Innovative robotic surgical-system developer Intuitive Surgical (ISRG -0.41%) reported less-than-stellar first-quarter results after the closing bell this evening, highlighting what has been a difficult sales environment for higher-priced medical equipment with the rollout of the Affordable Care Act.

For the quarter, Intuitive Surgical delivered $464.7 million in revenue, in line with its previously guided estimate from two weeks ago, and down 24% from the $611.4 million it recorded in the year-ago period.

The main culprit pushing sales lower were weaker system sales. Its da Vinci surgical systems cost upwards of $1.5 million, so a boost or reduction in sales can have a material impact on Intuitive's top-line results. During the quarter Intuitive Surgical sold just 87 systems compared to 164 in the same period last year. The end result was a reduction in systems revenue to $106 million from $256 million, and a service revenue dip of 10%, to $104 million. Completing the disappointment was a tamer 2% drop in accessories-and-instrument revenue to $255 million for the quarter.
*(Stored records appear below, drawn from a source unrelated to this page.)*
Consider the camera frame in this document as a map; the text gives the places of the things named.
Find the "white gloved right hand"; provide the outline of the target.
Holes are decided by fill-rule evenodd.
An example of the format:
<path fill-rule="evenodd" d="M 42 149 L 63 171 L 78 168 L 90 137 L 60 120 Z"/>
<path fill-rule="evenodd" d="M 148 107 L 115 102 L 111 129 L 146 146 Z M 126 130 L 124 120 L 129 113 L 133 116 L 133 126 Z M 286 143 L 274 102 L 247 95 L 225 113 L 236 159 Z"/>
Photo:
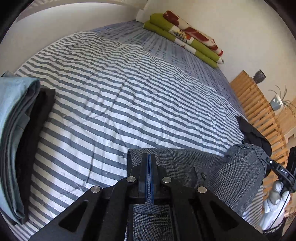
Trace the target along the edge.
<path fill-rule="evenodd" d="M 267 199 L 263 202 L 264 214 L 259 226 L 264 232 L 276 228 L 283 221 L 285 208 L 290 200 L 289 191 L 280 193 L 283 188 L 282 182 L 275 181 Z"/>

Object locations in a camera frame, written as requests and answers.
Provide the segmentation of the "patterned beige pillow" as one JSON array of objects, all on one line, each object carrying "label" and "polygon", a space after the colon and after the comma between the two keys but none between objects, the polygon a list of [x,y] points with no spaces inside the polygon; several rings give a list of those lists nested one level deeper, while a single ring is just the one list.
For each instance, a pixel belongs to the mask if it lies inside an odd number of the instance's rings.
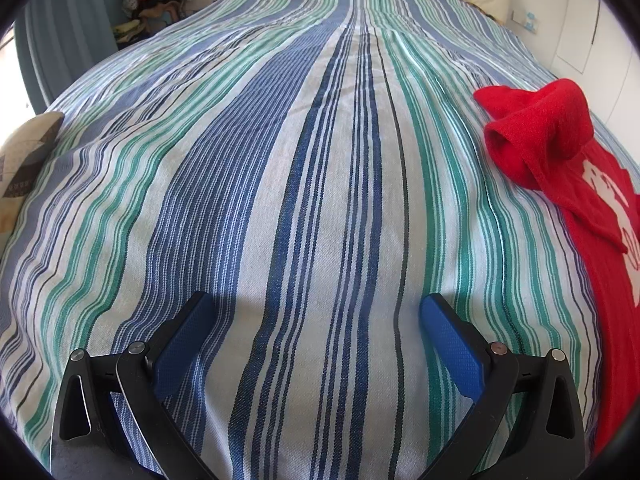
[{"label": "patterned beige pillow", "polygon": [[55,147],[64,122],[61,112],[30,118],[12,133],[1,147],[1,241],[14,230],[24,200]]}]

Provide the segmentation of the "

Intuitive Surgical placed the blame in systems revenue weakness squarely on lower procedure growth, but this was also the first time we saw the company mention hospitals' capital-spending priorities directly as they relate to the Affordable Care Act as a reason why sales were down.

Adjusted profits for the quarter sank 77%, to just $44 million, or $1.13 per share, compared to the $189 million, or $4.56 per share, in reported in the year-ago quarter. As noted in its press release, it also dealt with a 70 basis point higher income-tax rate during the quarter relative to last year.

Intuitive Surgical declined to provide any revenue or EPS guidance moving forward.